### ABOUT THIS TASK
The whole listing should be retyped exactly as it appears.

◆ ◆ ◆

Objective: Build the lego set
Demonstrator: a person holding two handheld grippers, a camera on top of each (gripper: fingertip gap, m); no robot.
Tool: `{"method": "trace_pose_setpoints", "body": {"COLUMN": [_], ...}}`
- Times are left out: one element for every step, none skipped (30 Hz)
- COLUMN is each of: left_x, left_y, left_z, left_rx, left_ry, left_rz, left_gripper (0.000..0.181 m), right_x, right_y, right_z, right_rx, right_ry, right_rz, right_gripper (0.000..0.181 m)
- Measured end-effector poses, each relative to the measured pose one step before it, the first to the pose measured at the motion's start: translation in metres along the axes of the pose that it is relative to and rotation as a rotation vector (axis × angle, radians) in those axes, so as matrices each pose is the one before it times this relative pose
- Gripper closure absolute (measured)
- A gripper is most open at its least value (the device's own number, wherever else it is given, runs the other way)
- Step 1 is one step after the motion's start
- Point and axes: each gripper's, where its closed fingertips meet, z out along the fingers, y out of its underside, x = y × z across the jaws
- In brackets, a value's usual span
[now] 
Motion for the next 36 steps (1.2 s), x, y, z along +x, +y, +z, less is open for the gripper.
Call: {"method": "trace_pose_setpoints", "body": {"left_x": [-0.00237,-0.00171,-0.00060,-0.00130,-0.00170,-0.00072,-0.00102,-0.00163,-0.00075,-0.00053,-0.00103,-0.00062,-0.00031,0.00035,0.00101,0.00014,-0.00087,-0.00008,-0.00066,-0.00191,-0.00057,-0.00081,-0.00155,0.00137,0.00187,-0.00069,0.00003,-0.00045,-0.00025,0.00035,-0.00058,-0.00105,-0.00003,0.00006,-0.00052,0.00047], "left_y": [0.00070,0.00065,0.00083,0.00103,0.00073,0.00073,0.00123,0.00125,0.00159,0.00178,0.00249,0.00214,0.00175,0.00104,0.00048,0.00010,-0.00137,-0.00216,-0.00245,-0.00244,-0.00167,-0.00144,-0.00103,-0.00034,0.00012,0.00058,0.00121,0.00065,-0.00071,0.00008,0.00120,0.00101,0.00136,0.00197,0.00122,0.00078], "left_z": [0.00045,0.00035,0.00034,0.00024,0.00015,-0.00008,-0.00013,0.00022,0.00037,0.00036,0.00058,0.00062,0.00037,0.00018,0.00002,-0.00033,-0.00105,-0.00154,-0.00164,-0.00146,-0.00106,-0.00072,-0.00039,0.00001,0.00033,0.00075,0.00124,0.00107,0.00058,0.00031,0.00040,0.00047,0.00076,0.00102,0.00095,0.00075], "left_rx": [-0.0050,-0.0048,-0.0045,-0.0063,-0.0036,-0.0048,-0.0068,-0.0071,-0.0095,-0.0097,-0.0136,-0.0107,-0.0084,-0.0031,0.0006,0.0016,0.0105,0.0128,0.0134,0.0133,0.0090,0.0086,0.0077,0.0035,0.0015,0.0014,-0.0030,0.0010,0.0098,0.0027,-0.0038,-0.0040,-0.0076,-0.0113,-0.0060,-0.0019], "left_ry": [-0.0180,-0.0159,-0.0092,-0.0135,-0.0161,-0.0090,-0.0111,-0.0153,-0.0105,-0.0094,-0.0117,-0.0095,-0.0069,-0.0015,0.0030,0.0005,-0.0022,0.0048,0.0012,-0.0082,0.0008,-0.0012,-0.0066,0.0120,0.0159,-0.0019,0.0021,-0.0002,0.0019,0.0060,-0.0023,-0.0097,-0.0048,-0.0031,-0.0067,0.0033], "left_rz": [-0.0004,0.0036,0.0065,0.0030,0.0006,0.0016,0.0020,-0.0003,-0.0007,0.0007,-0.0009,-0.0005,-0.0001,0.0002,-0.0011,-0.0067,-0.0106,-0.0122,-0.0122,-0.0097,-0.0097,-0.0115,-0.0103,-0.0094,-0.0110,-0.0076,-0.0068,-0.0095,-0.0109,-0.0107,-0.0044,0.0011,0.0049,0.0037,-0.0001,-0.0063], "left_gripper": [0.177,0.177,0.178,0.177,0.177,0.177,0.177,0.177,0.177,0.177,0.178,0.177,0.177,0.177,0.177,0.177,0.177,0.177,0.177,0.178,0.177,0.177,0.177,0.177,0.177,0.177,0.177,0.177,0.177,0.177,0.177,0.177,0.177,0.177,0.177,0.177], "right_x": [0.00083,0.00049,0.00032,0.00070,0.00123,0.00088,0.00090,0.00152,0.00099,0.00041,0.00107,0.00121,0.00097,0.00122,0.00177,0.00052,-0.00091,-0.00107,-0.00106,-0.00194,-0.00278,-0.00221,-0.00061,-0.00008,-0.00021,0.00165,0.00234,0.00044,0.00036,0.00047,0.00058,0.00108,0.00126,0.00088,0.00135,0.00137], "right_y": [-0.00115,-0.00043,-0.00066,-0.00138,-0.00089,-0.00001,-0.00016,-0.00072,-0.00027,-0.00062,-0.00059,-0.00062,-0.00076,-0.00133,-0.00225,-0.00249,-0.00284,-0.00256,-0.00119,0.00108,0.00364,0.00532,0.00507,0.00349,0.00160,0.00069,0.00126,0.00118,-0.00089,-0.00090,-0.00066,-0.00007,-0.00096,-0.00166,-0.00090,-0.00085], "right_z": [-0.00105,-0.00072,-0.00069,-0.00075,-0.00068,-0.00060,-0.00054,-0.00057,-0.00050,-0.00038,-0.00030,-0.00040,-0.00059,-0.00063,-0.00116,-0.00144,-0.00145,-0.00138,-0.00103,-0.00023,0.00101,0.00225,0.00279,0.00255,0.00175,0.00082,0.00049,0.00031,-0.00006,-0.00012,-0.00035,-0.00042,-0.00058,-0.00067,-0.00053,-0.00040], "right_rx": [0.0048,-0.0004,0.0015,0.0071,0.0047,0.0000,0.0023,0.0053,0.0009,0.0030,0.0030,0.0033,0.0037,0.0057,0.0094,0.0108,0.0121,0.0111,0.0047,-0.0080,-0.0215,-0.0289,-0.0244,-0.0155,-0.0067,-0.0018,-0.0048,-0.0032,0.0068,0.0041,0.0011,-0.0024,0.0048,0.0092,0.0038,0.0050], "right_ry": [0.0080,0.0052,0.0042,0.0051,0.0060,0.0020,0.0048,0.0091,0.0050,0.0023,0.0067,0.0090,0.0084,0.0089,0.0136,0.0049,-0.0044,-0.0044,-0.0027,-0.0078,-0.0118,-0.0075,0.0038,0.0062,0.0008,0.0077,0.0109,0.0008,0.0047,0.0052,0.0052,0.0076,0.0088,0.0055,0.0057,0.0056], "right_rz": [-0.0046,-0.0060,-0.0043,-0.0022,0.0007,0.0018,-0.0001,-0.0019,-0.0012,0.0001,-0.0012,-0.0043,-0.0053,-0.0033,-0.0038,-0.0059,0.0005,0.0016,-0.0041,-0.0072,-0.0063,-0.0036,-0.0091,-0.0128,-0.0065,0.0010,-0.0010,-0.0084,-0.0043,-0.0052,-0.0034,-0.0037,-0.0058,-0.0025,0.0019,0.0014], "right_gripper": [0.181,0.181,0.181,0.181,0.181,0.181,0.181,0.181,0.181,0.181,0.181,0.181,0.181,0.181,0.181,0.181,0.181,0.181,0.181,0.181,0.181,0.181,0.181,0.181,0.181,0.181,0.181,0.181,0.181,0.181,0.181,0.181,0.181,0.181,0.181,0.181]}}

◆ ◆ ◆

### EXERCISE RESULT
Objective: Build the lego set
Demonstrator: a person holding two handheld grippers, a camera on top of each (gripper: fingertip gap, m); no robot.
Tool: `{"method": "trace_pose_setpoints", "body": {"COLUMN": [_], ...}}`
- Times are left out: one element for every step, none skipped (30 Hz)
- COLUMN is each of: left_x, left_y, left_z, left_rx, left_ry, left_rz, left_gripper (0.000..0.181 m), right_x, right_y, right_z, right_rx, right_ry, right_rz, right_gripper (0.000..0.181 m)
- Measured end-effector poses, each relative to the measured pose one step before it, the first to the pose measured at the motion's start: translation in metres along the axes of the pose that it is relative to and rotation as a rotation vector (axis × angle, radians) in those axes, so as matrices each pose is the one before it times this relative pose
- Gripper closure absolute (measured)
- A gripper is most open at its least value (the device's own number, wherever else it is given, runs the other way)
- Step 1 is one step after the motion's start
- Point and axes: each gripper's, where its closed fingertips meet, z out along the fingers, y out of its underside, x = y × z across the jaws
- In brackets, a value's usual span
[now] 
Motion for the next 36 steps (1.2 s), x, y, z along +x, +y, +z, less is open for the gripper.
Call: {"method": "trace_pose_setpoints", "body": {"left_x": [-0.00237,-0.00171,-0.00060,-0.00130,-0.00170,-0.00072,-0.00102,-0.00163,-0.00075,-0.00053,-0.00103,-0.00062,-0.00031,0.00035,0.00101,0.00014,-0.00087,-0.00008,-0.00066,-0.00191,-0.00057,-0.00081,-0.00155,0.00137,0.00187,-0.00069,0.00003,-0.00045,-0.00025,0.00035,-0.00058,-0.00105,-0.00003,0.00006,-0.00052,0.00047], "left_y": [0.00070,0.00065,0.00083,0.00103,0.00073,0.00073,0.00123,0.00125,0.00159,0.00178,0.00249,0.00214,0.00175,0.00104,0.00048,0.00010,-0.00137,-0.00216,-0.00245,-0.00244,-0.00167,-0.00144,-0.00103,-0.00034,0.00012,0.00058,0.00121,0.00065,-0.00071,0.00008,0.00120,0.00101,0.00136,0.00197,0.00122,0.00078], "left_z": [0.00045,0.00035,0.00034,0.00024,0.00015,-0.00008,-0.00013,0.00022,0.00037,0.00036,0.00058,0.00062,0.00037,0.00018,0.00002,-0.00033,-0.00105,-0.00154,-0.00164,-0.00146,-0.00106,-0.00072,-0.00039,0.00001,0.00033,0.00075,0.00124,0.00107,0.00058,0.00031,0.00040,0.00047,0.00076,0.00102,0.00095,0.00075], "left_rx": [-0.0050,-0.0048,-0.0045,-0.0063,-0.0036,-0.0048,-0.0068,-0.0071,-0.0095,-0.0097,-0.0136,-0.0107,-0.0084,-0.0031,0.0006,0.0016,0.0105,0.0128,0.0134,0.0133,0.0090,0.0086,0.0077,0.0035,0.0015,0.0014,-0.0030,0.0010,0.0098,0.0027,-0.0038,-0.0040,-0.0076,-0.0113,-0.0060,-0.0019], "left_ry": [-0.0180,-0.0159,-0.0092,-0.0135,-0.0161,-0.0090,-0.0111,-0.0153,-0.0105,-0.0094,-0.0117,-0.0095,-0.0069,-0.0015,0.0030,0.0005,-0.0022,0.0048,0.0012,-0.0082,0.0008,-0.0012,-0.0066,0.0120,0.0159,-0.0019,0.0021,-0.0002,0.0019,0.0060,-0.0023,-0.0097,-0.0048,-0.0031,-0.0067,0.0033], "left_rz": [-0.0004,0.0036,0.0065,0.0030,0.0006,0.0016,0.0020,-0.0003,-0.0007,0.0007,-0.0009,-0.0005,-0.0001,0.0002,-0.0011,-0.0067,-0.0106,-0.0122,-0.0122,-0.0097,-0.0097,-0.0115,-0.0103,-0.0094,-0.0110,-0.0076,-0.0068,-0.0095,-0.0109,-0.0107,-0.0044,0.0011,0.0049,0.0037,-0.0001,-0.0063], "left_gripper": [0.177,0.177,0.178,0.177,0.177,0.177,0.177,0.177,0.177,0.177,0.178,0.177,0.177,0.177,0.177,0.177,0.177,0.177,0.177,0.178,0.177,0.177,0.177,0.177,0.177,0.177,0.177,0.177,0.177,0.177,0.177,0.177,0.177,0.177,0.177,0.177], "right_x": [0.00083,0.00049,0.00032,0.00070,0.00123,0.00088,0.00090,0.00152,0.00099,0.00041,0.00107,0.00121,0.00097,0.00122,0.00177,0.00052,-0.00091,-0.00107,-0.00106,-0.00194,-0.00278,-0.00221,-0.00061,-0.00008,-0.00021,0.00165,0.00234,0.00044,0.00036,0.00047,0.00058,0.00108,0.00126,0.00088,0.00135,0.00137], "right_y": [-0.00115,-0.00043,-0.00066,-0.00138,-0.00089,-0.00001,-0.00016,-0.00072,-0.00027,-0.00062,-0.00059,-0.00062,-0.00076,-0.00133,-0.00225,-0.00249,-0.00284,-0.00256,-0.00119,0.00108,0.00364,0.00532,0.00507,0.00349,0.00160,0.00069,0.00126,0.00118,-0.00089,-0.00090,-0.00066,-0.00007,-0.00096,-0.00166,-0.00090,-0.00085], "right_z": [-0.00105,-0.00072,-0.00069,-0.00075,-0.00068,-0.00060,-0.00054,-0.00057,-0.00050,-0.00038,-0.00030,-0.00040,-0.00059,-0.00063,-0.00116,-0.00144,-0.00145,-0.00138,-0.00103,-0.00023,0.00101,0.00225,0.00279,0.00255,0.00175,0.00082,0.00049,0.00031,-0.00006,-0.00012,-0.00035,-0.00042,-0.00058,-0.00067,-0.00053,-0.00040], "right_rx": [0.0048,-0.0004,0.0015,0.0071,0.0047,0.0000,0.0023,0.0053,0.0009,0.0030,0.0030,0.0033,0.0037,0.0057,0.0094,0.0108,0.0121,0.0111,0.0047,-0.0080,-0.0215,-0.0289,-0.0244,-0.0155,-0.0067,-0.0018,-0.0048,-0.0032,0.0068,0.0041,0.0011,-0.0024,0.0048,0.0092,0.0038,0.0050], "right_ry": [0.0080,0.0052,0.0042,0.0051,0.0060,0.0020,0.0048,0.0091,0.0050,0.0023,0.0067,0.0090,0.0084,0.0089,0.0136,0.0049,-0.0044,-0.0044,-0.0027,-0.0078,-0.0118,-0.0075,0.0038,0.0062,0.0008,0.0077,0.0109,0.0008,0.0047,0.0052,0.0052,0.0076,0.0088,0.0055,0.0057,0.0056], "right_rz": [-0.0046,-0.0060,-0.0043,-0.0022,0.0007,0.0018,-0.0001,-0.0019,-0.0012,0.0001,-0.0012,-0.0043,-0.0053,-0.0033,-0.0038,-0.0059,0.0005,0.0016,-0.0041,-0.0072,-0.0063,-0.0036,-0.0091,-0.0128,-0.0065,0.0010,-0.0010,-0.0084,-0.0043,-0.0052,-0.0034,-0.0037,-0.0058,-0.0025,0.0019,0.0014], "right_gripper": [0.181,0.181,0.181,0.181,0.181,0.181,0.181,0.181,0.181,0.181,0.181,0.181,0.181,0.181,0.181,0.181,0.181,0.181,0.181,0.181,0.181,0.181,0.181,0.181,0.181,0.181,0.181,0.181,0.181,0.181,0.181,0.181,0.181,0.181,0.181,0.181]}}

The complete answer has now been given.